When I click "scan" under the action column, nothing happens. The second screenshot I provided shows the furthest I can go down the chain, I've clicked the 16:42:03.034, the scan word, the word 'started' etc.

I'm scanning again to see if I have better luck the second time around..

 

Nope, second report yields the same issue

 

Yea, that's the one I've got.

This is how I get there.

main page --> report --> arrow 23 oct 2017 --> arrow next to scan.

As far as I see, nothing which remains is expandable...

 

When the scan finishes , it does not find any threats, or the file in question

 

I was, sorry. Hopefully this is a good improvement.

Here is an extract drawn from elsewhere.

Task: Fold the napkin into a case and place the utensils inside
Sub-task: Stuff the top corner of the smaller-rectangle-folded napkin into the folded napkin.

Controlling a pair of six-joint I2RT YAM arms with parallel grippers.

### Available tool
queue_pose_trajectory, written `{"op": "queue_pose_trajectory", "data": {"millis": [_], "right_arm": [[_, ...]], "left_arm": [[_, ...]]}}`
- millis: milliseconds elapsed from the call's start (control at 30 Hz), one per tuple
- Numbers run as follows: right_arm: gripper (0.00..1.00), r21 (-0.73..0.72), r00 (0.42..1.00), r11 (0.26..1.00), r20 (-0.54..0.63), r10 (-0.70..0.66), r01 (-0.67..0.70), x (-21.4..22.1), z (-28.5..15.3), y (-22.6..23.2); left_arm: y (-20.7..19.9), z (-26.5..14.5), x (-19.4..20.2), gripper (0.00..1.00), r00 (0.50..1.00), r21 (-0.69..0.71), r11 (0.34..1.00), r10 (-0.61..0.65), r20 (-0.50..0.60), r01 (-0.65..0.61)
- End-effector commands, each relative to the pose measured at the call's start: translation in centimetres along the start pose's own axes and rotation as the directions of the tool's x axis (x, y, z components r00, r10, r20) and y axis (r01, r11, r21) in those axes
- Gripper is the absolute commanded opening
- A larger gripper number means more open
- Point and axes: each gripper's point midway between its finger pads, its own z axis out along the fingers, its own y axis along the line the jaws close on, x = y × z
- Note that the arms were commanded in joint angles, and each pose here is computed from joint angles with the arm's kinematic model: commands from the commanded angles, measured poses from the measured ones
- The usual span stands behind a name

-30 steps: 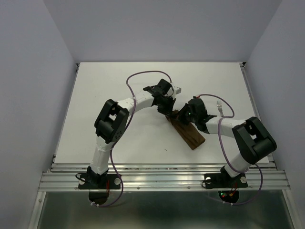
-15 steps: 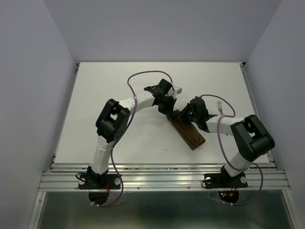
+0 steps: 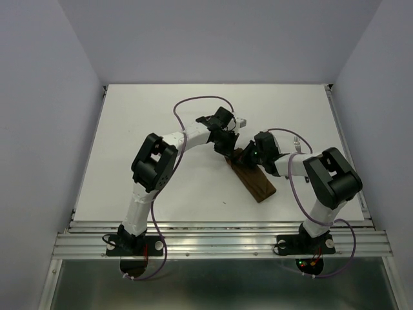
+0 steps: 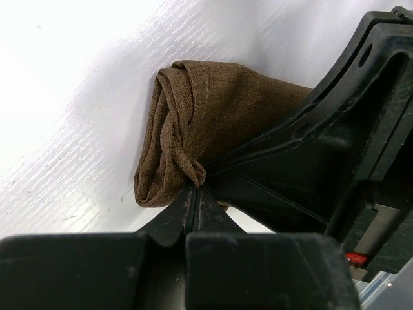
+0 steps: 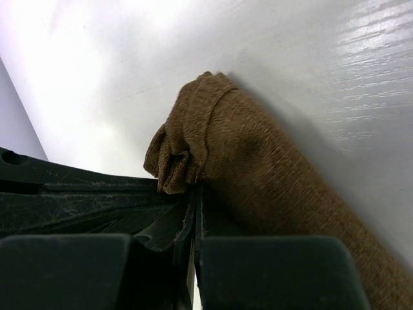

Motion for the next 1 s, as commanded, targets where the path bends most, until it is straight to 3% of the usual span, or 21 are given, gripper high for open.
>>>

I've had 2 monitors going, and I've had to crop out half the image (the other monitor) every time, so now I've disabled the other monitor and I hope this is much better

Also, I've included 2 images which are my task scheduler, in case that helps in any way (the first image I have a task highlighted, due to it's name similarity of what mbam thinks is a trojan), could be a coincidence, but still.. it caught my attention.

 

Here are direct links to the imgur (because those images still seem low quality in my previous post)

task manager: https://imgur.com/DOK0xkS

scheduler 1: https://imgur.com/rXNtfTo

scheduler 2: https://imgur.com/HjUmrHV

 

Is there a hypothetical explanation as to why update.exe loads for 4 seconds before displaying the menu when I right click it?

 

Your attention to detail and persistence is awesome. Thank you so much, mostly for your patience.